*** Dataset section ***

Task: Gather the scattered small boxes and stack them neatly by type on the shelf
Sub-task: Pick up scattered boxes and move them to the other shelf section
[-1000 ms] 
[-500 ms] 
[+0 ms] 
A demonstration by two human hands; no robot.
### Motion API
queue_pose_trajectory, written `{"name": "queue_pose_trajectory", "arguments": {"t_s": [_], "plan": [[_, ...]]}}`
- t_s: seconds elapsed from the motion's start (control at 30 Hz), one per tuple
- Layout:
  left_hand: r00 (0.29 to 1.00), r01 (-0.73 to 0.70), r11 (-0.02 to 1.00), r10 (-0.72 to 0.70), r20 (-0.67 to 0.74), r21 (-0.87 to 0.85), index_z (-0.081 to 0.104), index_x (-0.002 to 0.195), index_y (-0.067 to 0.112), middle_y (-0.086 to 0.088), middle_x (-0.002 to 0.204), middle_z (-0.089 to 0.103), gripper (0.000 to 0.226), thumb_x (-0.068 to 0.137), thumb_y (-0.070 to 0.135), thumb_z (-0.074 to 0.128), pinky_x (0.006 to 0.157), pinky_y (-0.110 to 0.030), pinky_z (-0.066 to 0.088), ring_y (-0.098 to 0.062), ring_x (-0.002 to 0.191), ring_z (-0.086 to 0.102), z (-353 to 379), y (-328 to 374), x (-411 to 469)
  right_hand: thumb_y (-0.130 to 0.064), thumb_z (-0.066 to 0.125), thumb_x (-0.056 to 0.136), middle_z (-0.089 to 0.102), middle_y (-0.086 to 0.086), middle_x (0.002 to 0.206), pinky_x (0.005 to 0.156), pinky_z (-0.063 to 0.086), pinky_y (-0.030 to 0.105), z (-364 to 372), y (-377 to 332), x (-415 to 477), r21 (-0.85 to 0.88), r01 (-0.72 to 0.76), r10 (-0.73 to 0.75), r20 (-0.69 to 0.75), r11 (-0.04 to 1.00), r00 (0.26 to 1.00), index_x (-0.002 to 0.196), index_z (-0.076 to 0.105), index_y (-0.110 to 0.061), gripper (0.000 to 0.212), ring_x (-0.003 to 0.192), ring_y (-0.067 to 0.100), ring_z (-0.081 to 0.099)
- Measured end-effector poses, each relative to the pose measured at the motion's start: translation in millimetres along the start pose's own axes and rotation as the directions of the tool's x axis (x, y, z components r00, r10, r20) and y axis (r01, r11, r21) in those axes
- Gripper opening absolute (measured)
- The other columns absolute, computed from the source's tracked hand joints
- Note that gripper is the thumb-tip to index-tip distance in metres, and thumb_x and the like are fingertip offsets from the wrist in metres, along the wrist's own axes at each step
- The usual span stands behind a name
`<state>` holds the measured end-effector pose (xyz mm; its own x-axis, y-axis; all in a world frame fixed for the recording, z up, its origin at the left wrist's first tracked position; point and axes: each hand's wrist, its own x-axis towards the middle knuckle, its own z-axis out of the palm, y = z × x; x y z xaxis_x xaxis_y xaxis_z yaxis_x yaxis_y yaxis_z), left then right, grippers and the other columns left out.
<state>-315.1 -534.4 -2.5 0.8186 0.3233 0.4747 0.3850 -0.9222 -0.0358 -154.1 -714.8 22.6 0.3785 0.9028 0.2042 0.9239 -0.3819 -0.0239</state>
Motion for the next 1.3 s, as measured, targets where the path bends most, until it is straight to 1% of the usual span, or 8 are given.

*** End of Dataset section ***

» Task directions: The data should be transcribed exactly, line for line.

» Answer for the task:
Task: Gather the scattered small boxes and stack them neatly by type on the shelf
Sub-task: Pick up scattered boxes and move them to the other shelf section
[-1000 ms] 
[-500 ms] 
[+0 ms] 
A demonstration by two human hands; no robot.
### Motion API
queue_pose_trajectory, written `{"name": "queue_pose_trajectory", "arguments": {"t_s": [_], "plan": [[_, ...]]}}`
- t_s: seconds elapsed from the motion's start (control at 30 Hz), one per tuple
- Layout:
  left_hand: r00 (0.29 to 1.00), r01 (-0.73 to 0.70), r11 (-0.02 to 1.00), r10 (-0.72 to 0.70), r20 (-0.67 to 0.74), r21 (-0.87 to 0.85), index_z (-0.081 to 0.104), index_x (-0.002 to 0.195), index_y (-0.067 to 0.112), middle_y (-0.086 to 0.088), middle_x (-0.002 to 0.204), middle_z (-0.089 to 0.103), gripper (0.000 to 0.226), thumb_x (-0.068 to 0.137), thumb_y (-0.070 to 0.135), thumb_z (-0.074 to 0.128), pinky_x (0.006 to 0.157), pinky_y (-0.110 to 0.030), pinky_z (-0.066 to 0.088), ring_y (-0.098 to 0.062), ring_x (-0.002 to 0.191), ring_z (-0.086 to 0.102), z (-353 to 379), y (-328 to 374), x (-411 to 469)
  right_hand: thumb_y (-0.130 to 0.064), thumb_z (-0.066 to 0.125), thumb_x (-0.056 to 0.136), middle_z (-0.089 to 0.102), middle_y (-0.086 to 0.086), middle_x (0.002 to 0.206), pinky_x (0.005 to 0.156), pinky_z (-0.063 to 0.086), pinky_y (-0.030 to 0.105), z (-364 to 372), y (-377 to 332), x (-415 to 477), r21 (-0.85 to 0.88), r01 (-0.72 to 0.76), r10 (-0.73 to 0.75), r20 (-0.69 to 0.75), r11 (-0.04 to 1.00), r00 (0.26 to 1.00), index_x (-0.002 to 0.196), index_z (-0.076 to 0.105), index_y (-0.110 to 0.061), gripper (0.000 to 0.212), ring_x (-0.003 to 0.192), ring_y (-0.067 to 0.100), ring_z (-0.081 to 0.099)
- Measured end-effector poses, each relative to the pose measured at the motion's start: translation in millimetres along the start pose's own axes and rotation as the directions of the tool's x axis (x, y, z components r00, r10, r20) and y axis (r01, r11, r21) in those axes
- Gripper opening absolute (measured)
- The other columns absolute, computed from the source's tracked hand joints
- Note that gripper is the thumb-tip to index-tip distance in metres, and thumb_x and the like are fingertip offsets from the wrist in metres, along the wrist's own axes at each step
- The usual span stands behind a name
`<state>` holds the measured end-effector pose (xyz mm; its own x-axis, y-axis; all in a world frame fixed for the recording, z up, its origin at the left wrist's first tracked position; point and axes: each hand's wrist, its own x-axis towards the middle knuckle, its own z-axis out of the palm, y = z × x; x y z xaxis_x xaxis_y xaxis_z yaxis_x yaxis_y yaxis_z), left then right, grippers and the other columns left out.
<state>-315.1 -534.4 -2.5 0.8186 0.3233 0.4747 0.3850 -0.9222 -0.0358 -154.1 -714.8 22.6 0.3785 0.9028 0.2042 0.9239 -0.3819 -0.0239</state>
Motion for the next 1.3 s, as measured, targets where the path bends most, until it is straight to 1% of the usual span, or 8 are given.

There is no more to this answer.